==== TASK DATA ====

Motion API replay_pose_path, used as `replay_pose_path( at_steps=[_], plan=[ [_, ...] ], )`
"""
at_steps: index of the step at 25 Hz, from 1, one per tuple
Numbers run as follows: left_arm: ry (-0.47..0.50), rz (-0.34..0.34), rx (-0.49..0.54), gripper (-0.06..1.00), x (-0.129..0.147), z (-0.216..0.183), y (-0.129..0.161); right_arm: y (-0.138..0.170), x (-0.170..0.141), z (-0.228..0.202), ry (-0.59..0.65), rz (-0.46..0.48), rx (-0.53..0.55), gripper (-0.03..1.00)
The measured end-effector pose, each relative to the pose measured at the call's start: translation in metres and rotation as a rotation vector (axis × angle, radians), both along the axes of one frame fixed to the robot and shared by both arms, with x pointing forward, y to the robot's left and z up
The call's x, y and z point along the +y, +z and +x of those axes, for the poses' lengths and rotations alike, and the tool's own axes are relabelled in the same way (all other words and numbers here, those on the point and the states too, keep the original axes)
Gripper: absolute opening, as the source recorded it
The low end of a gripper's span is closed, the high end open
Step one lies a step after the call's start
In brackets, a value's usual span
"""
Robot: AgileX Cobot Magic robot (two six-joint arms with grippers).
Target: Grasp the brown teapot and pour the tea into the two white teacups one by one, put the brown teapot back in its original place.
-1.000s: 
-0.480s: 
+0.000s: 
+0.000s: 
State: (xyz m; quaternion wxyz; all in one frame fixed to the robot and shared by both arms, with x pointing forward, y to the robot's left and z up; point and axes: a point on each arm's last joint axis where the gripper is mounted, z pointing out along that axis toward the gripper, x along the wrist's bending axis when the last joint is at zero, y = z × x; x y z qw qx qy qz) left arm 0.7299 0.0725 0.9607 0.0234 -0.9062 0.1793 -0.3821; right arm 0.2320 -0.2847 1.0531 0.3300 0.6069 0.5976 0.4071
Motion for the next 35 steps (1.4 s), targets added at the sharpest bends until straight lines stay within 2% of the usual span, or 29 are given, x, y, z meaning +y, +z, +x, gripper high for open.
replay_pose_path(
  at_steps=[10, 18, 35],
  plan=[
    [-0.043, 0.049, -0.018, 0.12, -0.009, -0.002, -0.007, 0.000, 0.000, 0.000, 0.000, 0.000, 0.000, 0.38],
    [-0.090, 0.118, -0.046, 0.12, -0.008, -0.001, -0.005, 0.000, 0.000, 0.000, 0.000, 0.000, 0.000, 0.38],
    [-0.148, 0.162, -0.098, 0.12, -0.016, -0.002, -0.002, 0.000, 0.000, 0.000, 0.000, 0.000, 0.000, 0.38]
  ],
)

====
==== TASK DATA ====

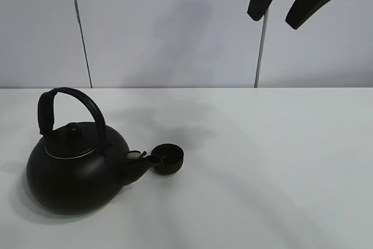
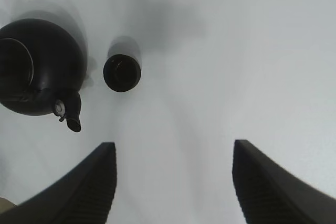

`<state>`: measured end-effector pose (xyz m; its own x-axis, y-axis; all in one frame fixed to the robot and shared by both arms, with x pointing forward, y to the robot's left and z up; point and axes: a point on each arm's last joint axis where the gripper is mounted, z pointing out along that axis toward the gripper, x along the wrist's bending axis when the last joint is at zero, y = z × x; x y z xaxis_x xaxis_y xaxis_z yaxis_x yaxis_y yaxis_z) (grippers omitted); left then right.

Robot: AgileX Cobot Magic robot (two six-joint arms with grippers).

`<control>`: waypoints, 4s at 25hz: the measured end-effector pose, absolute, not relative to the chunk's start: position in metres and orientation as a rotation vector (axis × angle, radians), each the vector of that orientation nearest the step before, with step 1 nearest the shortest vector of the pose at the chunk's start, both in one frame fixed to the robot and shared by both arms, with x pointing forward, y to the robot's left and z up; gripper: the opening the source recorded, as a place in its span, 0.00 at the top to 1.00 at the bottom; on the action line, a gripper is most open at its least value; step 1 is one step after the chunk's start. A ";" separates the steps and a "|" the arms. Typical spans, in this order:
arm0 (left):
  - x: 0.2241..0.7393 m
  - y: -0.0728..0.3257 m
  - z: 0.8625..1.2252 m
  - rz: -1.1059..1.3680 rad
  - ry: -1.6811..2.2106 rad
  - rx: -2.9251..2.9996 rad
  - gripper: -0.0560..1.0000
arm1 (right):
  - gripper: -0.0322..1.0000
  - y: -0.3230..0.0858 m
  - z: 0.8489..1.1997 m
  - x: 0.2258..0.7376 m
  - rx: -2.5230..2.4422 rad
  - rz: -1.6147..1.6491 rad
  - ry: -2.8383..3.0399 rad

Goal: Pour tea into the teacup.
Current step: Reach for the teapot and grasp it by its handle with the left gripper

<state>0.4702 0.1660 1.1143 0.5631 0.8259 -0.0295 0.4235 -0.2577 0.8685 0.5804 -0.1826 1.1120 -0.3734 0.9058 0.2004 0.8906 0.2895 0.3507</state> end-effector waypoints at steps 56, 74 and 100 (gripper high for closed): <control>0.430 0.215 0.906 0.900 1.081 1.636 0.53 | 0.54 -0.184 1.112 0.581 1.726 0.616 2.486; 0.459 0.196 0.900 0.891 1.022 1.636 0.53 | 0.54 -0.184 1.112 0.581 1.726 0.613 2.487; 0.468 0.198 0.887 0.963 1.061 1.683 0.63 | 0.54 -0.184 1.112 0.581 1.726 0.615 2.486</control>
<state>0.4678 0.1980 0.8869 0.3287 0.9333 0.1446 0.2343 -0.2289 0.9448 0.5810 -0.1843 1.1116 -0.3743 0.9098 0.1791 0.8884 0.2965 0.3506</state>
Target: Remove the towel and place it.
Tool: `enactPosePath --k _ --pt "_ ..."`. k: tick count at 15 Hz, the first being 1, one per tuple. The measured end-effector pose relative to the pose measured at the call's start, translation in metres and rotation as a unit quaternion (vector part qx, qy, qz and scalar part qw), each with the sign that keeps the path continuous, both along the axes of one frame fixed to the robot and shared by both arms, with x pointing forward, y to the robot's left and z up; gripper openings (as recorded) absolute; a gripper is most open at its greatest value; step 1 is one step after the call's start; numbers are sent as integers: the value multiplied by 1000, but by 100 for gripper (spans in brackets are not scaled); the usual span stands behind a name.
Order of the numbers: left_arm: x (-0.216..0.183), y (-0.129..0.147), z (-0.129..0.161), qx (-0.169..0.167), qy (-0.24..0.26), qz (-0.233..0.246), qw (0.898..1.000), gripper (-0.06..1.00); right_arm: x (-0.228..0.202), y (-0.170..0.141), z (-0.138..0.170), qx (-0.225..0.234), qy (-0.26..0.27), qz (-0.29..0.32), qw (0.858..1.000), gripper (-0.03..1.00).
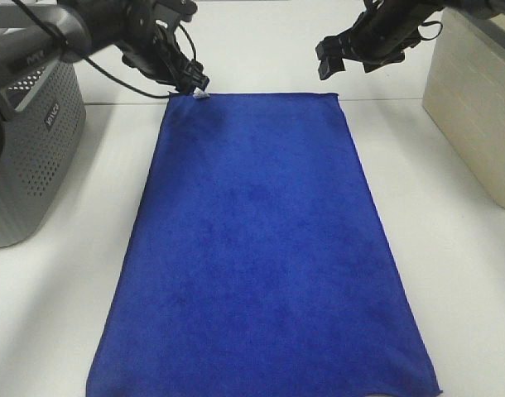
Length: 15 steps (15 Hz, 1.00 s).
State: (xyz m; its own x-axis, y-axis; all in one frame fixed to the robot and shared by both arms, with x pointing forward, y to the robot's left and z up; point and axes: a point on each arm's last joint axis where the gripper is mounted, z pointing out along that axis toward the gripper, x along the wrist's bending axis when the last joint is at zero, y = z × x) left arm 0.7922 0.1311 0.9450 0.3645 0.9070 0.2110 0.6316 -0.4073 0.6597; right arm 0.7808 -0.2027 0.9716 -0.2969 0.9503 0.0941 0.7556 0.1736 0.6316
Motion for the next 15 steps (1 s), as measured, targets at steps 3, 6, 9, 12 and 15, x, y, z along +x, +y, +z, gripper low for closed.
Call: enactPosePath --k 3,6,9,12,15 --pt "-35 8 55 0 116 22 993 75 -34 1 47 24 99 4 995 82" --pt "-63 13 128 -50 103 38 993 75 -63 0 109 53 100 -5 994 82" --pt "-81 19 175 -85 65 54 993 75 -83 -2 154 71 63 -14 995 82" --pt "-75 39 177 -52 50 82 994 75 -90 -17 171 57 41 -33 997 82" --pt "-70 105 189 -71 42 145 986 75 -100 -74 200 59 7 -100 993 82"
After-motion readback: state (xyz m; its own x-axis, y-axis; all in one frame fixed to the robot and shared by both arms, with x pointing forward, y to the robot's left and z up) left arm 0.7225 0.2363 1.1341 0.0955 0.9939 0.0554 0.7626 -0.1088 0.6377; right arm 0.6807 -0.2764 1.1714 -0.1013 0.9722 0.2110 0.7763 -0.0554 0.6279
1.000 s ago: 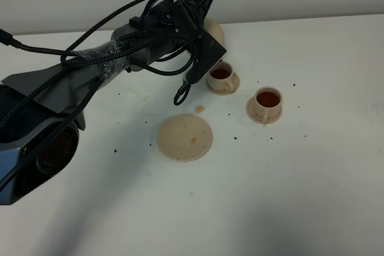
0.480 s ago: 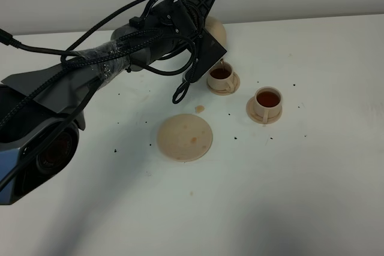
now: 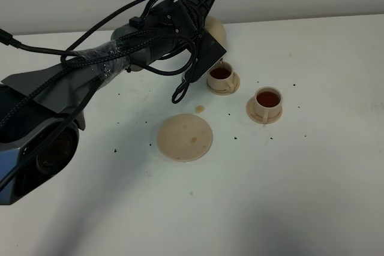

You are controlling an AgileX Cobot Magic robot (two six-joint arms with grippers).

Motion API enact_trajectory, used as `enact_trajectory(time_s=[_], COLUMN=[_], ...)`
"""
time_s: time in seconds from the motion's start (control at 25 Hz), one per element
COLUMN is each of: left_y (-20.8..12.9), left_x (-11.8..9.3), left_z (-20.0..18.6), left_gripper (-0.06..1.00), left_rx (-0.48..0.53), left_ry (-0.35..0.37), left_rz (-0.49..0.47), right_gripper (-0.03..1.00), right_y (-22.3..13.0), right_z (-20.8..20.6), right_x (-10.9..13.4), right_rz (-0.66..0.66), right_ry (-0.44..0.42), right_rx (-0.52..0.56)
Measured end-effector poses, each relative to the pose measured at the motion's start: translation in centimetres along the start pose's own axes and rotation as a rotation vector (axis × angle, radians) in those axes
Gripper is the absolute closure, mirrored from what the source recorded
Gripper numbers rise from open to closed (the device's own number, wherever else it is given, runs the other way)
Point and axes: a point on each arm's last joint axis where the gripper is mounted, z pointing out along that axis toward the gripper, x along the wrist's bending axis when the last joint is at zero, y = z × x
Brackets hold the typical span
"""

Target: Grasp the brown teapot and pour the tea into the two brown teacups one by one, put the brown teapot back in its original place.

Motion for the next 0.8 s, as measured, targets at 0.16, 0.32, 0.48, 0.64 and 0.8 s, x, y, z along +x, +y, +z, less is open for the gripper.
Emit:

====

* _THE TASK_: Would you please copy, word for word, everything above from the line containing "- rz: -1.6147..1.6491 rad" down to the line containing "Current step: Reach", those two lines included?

* _OUTPUT BELOW_:
  - rz: -1.6147..1.6491 rad
  - ry: -2.8383..3.0399 rad

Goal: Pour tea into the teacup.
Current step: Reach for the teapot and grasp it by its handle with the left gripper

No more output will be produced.